Task: Only the closing stretch of the material is wanted: the line containing "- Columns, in" and every line after it, transcribed exactly.
_____
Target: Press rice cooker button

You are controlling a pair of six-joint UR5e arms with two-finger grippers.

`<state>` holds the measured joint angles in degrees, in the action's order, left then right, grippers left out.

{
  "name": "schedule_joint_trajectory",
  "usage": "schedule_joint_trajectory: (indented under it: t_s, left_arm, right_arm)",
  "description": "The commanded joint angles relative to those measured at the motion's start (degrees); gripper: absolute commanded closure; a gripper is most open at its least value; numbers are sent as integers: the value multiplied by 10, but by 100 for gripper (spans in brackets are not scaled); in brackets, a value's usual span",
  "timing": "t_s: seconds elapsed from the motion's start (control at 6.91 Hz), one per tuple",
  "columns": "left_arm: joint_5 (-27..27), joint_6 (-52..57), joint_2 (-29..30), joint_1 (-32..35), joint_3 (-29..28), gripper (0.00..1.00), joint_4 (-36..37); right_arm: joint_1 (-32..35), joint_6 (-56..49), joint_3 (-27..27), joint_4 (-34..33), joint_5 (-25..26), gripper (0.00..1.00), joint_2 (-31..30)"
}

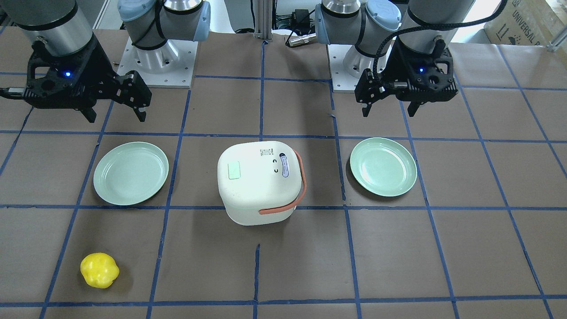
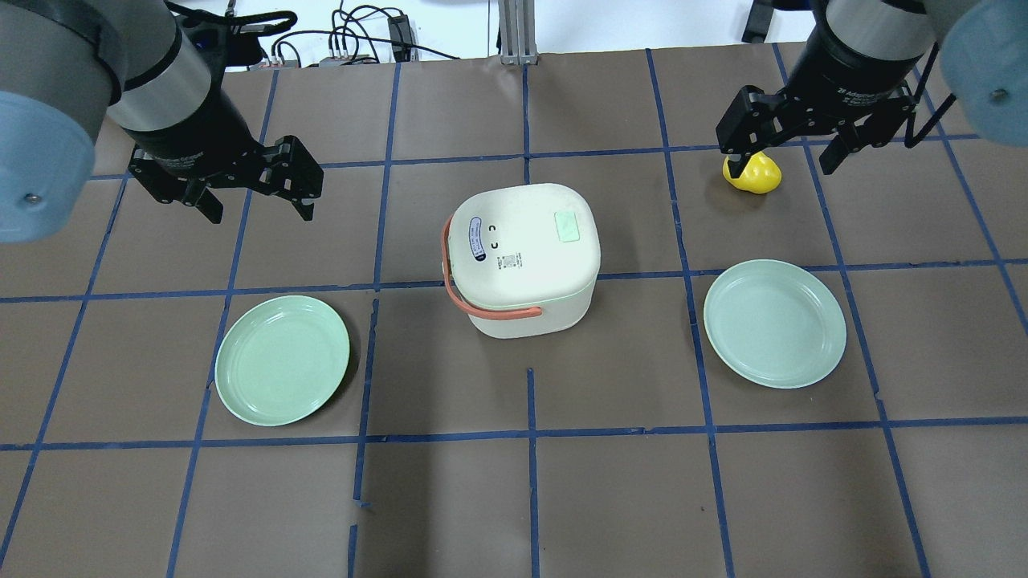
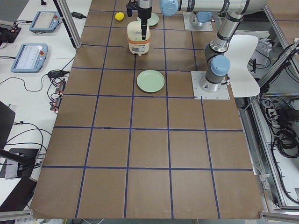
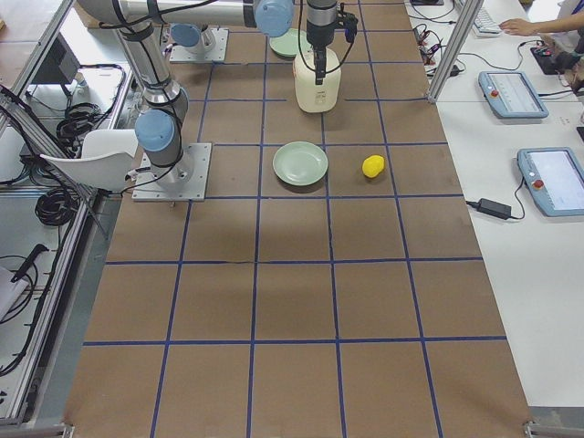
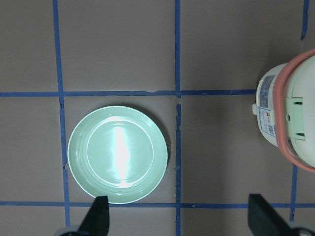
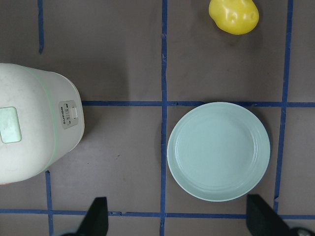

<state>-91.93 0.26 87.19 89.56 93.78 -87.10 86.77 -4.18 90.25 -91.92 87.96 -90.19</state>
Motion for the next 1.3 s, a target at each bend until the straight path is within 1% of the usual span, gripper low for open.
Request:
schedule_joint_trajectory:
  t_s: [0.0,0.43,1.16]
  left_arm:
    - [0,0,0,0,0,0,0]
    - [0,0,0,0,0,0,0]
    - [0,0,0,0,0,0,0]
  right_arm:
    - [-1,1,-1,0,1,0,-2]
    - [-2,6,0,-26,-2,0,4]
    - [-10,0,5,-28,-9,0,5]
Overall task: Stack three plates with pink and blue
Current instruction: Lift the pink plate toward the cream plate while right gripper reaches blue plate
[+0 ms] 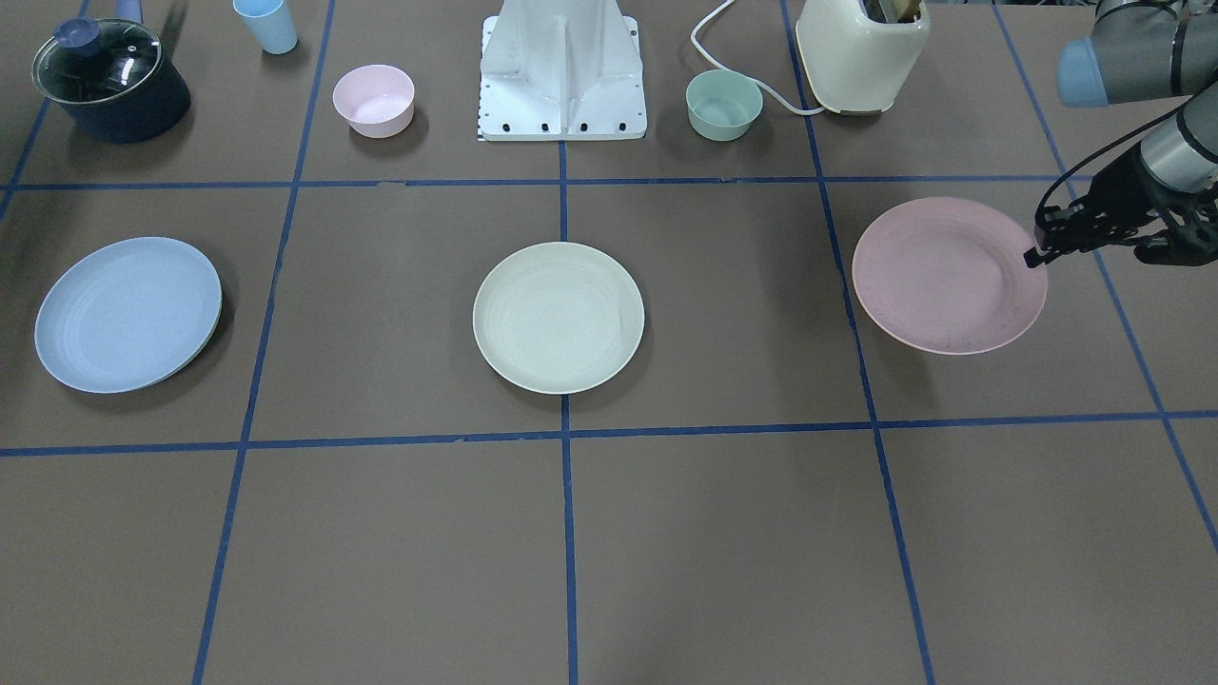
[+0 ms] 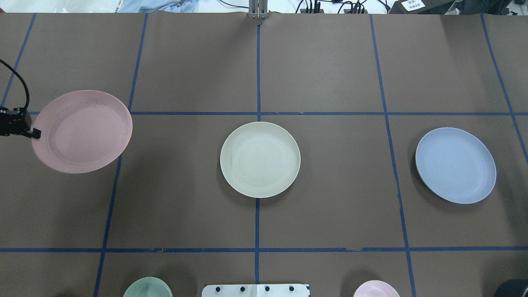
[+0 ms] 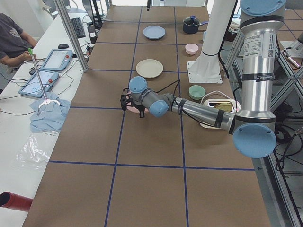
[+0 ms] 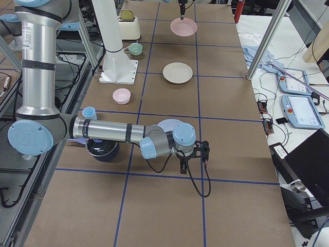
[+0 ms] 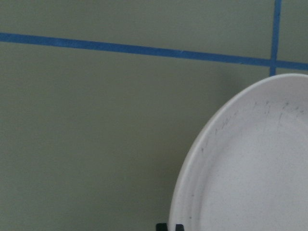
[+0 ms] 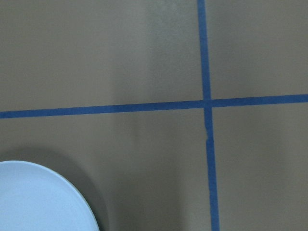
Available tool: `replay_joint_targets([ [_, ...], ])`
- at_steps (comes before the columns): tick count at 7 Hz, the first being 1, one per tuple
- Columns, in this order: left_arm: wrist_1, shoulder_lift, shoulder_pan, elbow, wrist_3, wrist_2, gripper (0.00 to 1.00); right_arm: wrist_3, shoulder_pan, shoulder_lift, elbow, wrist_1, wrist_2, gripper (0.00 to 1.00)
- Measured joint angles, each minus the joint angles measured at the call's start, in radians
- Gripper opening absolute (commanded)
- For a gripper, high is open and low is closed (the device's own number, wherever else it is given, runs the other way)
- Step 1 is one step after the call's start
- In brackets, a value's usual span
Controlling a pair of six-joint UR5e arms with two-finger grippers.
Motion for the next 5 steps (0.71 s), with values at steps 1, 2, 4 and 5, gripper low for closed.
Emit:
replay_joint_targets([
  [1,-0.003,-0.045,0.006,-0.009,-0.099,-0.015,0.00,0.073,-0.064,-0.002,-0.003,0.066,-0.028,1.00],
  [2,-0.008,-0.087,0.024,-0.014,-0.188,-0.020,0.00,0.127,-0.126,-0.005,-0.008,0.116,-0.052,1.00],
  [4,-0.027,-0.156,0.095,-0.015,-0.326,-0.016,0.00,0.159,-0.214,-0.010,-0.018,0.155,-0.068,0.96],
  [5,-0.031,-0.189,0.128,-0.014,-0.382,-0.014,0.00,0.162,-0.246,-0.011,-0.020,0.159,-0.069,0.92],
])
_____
Result below:
- Columns, in this order: left_arm: wrist_1, shoulder_lift, shoulder_pan, elbow, wrist_3, wrist_2, gripper (0.00 to 1.00); right_arm: wrist_3, shoulder_pan, shoulder_lift, elbow, wrist_1, wrist_2, gripper (0.00 to 1.00)
- Measured joint angles, each minus the joint angles measured at the call's start, in radians
- Gripper opening absolute (commanded)
- For a gripper, high is open and low is closed (the device's own number, wherever else it is given, runs the other way)
- Step 1 is one step after the call's start
- In brackets, a value's usual span
Controlling a pair of six-joint UR5e arms with two-finger grippers.
Motion for the next 5 steps (0.71 s), with values at steps 1, 2, 4 and 5, gripper low for closed.
Emit:
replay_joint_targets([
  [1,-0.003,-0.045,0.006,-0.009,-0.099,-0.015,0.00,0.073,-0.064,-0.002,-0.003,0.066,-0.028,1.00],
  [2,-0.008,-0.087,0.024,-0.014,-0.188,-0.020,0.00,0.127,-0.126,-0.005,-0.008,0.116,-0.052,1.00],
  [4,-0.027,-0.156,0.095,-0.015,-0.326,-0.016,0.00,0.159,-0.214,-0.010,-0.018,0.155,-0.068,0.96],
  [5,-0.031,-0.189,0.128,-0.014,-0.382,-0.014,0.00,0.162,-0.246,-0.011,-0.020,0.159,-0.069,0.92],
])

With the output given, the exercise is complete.